• **INFORMATION SUPPLIED**:
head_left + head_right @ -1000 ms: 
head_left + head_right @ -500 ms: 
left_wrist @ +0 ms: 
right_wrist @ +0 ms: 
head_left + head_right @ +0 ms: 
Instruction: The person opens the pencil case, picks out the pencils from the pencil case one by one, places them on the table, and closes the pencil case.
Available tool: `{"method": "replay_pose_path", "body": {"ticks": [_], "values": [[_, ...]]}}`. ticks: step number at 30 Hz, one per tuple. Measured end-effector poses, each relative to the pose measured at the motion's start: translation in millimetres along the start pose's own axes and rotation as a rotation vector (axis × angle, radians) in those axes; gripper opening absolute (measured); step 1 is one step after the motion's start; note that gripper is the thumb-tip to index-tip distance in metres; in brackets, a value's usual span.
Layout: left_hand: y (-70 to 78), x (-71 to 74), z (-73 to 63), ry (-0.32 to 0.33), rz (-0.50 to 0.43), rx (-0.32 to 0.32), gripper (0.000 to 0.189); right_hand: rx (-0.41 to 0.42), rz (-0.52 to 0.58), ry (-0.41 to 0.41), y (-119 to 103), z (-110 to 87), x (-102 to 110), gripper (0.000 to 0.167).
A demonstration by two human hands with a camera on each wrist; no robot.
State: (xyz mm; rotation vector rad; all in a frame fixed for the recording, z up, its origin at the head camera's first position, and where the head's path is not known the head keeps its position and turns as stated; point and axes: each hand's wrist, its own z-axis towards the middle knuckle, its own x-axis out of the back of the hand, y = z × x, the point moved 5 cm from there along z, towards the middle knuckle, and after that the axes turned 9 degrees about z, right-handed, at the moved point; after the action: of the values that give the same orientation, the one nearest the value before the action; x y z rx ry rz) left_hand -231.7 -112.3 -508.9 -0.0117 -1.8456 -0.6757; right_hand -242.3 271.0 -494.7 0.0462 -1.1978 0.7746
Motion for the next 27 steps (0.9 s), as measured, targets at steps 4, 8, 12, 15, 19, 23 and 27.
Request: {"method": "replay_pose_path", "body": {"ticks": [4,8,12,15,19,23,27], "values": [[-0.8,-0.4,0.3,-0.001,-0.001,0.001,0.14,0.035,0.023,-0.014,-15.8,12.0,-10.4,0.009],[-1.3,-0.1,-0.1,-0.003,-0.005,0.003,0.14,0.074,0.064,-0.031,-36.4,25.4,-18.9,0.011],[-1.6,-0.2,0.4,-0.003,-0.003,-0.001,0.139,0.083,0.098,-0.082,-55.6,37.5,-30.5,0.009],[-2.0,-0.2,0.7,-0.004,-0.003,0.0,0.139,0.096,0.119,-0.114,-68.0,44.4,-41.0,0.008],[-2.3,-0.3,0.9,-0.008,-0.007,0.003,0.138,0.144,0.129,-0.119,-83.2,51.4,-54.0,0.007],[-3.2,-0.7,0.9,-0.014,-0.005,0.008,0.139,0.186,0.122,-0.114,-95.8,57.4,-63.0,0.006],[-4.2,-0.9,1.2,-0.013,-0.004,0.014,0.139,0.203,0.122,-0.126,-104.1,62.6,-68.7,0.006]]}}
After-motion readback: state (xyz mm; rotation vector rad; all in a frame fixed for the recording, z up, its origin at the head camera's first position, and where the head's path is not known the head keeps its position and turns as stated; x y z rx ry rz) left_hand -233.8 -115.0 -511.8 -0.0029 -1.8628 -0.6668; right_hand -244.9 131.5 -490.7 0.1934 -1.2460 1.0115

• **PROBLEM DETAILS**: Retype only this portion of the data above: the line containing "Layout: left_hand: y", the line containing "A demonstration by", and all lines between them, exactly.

• **RESPONSE BELOW**:
Layout: left_hand: y (-70 to 78), x (-71 to 74), z (-73 to 63), ry (-0.32 to 0.33), rz (-0.50 to 0.43), rx (-0.32 to 0.32), gripper (0.000 to 0.189); right_hand: rx (-0.41 to 0.42), rz (-0.52 to 0.58), ry (-0.41 to 0.41), y (-119 to 103), z (-110 to 87), x (-102 to 110), gripper (0.000 to 0.167).
A demonstration by two human hands with a camera on each wrist; no robot.

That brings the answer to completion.